▶ [EXERCISE DESCRIPTION]:
Scan the entries line by line and return those with "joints".

(Source records)
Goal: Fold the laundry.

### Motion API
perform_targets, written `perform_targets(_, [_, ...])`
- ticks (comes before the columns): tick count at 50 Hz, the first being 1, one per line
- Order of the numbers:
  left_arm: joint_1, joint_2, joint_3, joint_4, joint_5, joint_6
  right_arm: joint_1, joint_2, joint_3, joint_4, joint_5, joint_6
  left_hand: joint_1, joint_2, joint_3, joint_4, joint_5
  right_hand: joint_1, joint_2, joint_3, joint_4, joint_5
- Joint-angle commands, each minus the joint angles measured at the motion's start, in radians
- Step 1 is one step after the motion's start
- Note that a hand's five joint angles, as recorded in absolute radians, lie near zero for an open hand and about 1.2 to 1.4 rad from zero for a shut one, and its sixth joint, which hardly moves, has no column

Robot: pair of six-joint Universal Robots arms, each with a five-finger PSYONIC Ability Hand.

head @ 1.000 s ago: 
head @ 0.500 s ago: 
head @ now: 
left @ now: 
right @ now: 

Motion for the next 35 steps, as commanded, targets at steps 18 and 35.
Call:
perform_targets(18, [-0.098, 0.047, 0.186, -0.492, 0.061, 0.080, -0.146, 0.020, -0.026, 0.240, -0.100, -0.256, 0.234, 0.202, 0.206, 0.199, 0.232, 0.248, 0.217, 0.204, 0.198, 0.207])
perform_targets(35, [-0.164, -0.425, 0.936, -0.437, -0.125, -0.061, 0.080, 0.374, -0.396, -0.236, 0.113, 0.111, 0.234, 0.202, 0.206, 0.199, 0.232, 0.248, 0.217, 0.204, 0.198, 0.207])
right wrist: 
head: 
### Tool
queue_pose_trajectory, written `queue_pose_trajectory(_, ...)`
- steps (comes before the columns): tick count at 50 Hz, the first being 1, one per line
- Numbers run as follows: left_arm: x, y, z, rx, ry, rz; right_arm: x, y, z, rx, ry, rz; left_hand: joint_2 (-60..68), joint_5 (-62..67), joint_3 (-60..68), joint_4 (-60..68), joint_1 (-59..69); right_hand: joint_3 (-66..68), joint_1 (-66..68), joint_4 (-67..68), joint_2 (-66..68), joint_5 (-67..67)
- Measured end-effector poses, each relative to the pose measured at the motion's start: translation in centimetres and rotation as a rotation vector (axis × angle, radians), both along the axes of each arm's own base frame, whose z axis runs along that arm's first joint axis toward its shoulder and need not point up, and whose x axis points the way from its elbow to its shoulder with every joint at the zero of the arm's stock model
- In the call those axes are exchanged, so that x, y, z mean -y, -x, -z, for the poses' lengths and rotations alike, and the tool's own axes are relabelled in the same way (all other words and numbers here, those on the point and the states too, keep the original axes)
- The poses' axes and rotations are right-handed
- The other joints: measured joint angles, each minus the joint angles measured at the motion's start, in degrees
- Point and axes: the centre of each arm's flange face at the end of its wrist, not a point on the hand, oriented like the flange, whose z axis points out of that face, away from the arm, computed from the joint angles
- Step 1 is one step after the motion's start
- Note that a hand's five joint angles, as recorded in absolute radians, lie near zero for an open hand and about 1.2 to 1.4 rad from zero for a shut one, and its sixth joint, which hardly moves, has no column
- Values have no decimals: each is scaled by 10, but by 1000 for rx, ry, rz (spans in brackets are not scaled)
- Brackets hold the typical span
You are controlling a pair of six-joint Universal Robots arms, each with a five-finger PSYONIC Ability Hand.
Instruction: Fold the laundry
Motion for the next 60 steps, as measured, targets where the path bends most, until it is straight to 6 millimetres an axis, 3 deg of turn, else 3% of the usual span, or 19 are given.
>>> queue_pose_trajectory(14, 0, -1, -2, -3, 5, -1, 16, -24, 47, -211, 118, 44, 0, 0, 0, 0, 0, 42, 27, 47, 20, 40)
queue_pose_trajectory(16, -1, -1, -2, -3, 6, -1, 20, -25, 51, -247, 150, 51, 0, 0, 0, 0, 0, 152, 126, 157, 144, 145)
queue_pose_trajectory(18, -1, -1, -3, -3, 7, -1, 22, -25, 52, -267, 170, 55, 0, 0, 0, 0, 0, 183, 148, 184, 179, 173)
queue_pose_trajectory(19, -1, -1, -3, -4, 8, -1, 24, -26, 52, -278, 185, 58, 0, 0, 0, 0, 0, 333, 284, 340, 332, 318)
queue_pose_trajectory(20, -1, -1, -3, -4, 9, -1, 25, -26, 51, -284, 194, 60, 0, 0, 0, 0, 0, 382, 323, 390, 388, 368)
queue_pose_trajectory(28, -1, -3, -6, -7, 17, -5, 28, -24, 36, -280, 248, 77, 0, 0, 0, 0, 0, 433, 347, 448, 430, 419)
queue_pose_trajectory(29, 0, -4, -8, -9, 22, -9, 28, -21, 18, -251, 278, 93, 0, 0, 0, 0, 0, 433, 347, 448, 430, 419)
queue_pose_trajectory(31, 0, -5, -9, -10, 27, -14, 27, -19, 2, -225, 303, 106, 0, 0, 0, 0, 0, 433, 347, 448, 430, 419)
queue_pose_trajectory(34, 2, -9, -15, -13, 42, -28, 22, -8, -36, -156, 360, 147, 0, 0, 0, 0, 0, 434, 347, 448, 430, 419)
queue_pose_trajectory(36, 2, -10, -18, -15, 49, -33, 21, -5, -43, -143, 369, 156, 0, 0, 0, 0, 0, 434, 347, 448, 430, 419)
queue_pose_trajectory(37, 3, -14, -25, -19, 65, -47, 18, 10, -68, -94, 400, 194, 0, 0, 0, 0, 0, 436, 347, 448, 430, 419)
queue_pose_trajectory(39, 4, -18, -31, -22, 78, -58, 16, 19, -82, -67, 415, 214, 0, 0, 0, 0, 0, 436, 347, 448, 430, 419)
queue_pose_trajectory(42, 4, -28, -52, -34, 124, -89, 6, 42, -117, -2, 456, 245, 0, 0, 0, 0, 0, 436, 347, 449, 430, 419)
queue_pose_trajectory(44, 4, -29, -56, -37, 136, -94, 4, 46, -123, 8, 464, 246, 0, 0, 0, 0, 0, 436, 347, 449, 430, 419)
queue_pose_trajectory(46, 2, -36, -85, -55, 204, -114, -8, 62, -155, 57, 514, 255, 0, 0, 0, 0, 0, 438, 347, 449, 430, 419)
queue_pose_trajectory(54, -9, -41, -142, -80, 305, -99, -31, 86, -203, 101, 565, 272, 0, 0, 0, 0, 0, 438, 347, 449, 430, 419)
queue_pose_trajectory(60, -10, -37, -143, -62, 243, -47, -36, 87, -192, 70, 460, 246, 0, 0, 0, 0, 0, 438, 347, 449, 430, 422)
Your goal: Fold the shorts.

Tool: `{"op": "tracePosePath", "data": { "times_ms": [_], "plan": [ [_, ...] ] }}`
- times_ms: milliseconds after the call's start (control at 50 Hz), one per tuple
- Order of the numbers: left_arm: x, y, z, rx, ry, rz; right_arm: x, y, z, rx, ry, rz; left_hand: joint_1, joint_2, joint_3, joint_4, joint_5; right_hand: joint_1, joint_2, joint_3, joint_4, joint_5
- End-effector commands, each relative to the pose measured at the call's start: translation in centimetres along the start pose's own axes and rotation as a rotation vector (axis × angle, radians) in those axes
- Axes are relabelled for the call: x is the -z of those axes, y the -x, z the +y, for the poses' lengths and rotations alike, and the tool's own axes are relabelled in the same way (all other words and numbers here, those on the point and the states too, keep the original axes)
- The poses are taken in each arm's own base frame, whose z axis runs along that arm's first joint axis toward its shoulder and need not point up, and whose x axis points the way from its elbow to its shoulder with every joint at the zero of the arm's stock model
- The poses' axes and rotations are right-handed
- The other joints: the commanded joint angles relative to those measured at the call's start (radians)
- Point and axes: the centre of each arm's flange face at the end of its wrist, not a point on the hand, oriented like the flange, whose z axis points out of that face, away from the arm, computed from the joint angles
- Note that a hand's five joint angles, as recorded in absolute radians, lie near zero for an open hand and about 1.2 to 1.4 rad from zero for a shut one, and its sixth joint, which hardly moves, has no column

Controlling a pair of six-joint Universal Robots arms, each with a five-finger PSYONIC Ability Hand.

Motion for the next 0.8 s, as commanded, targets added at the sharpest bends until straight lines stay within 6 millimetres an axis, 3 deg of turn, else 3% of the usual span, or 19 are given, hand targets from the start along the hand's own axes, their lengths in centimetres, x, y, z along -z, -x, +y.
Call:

▶ [WRITTEN RESPONSE]:
- The other joints: measured joint angles, each minus the joint angles measured at the motion's start, in degrees
- The other joints: the commanded joint angles relative to those measured at the call's start (radians)

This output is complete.